Reprinted from Mrs. E[lizabeth] D[uane] Gillespie, A Book of Remembrance (Philadelphia and London, 1901), facsimile ALS facing pp. 22–3.

London, Aug. 13. 1768

Loving Son,

I received yours of May 20, as also the preceding Letters mentioned in it. You must have been sensible that I thought the step you had taken, to engage yourself in the Charge of a Family, while your Affairs bore so unpromising an Aspect with Regard to the probable Means of maintaining it, a very rash and precipitate one. I could not therefore but be dissatisfy’d with it, and displeas’d with you whom I look’d upon as an Instrument of bringing future Unhappiness on my Child, by involving her in the Difficulty and Distress that seem’d connected with your Circumstances, you having not merely Nothing beforehand, but being besides greatly in Debt.9 In this Situation of my Mind, you should not wonder that I did not answer your Letters. I could say nothing agreable: I did not chuse to write, what I thought, being unwilling to give Pain where I could not give Pleasure. Time has made me easier. I hope too, that the Accounts you give me of your better Prospects are wellfounded, and that by an industrious Application to Business you may retrieve your Losses. I can only add at present, that my best Wishes attend you, and that if you prove a good Husband and Son, you will find in me an Affectionate Father,

B. Franklin

My Love to Sally. I have sent her by Mr.
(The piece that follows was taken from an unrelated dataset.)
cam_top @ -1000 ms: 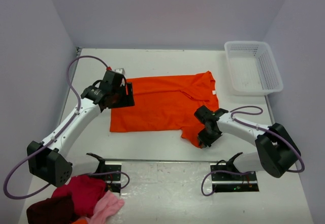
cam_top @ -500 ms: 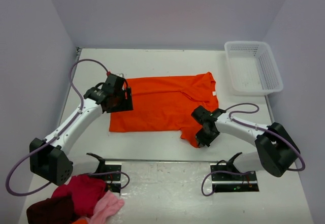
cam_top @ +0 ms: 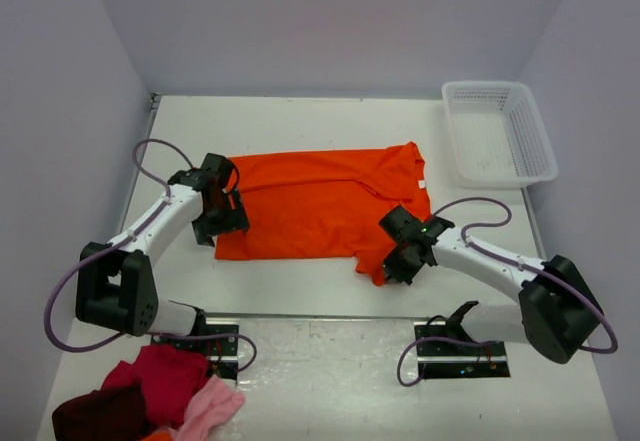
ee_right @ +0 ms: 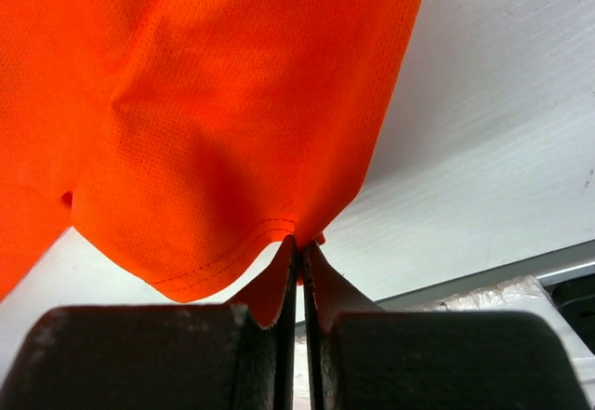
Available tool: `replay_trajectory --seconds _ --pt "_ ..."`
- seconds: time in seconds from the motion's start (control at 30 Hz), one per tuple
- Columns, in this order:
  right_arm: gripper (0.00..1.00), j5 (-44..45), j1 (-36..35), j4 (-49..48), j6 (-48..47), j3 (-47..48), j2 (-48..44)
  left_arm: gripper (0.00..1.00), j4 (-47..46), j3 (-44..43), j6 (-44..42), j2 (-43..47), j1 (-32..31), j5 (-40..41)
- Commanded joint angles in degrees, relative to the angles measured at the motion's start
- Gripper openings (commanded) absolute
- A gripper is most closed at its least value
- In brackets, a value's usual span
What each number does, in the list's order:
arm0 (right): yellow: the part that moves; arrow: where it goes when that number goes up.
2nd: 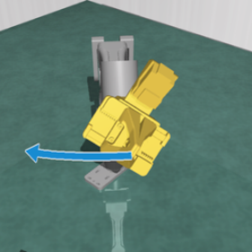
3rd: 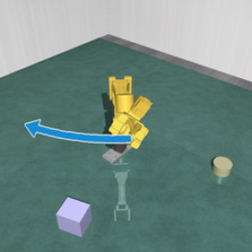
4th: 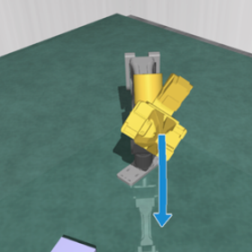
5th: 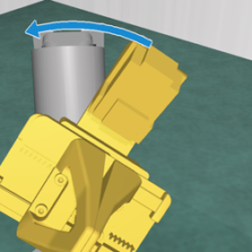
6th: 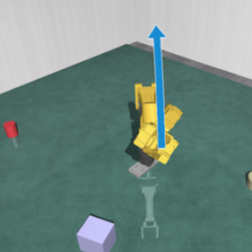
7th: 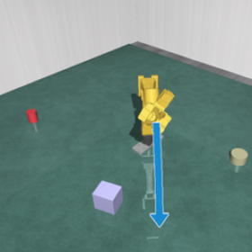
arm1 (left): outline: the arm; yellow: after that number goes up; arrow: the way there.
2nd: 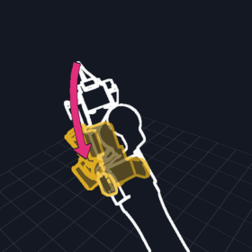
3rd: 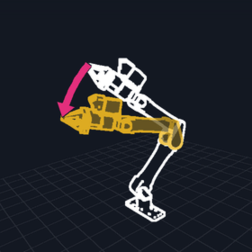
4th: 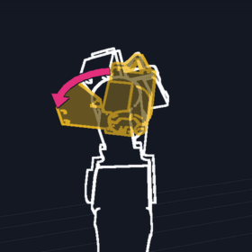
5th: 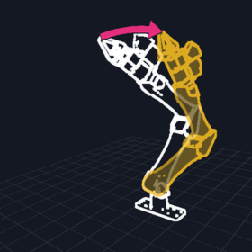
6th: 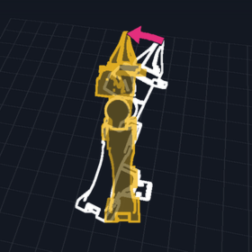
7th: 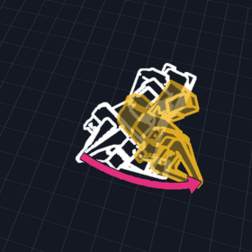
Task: Fold and stack the t-shirts
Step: Grap the side of the flattened tshirt closest away from the robot with both arms
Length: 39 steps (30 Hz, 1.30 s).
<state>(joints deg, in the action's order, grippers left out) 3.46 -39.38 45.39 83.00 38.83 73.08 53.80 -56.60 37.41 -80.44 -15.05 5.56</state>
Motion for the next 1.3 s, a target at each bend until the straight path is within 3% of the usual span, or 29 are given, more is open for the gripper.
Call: replay_trajectory --seconds 0.0,0.77,1.13,1.23,1.27 --pt "0.0 0.05 -0.26 -2.05 -0.82 -1.12 -2.06 0.78 -1.59 3.94 2.23 1.26 4.75 -3.71" --pt "0.0 -1.44 0.53 -3.9 -2.76 -2.97 -4.44 0.68 -8.45 10.63 1.88 -6.04 10.39 -0.29" --pt "0.0 -2.23 0.88 -3.99 -1.97 -4.02 -4.87 0.55 -10.64 10.19 -0.93 -8.15 15.05 0.33" --pt "0.0 -2.32 0.88 -3.99 -1.88 -3.94 -4.96 0.43 -11.0 9.84 -1.28 -9.2 15.05 -0.02" --pt "0.0 -2.32 0.88 -3.9 -1.7 -3.94 -4.96 0.35 -11.09 9.58 -1.46 -9.46 15.05 -0.11"
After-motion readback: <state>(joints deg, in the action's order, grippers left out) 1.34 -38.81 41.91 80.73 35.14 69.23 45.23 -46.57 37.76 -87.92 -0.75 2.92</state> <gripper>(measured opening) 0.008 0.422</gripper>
Coleman, who left us this Day, a new Watch and Buckles.1

[Note numbering follows the Franklin Papers source.]

9For BF’s unsuccessful attempt to postpone the marriage of his daughter Sally and Richard Bache, because of the latter’s financial difficulties, see above, XIV, 220–1, 225.

1For William Coleman see BF to DF above, June 11, Aug. 9, 1768. For the involved business of Sally’s watch see above, p. 136 n; the buckles were apparently a bonus.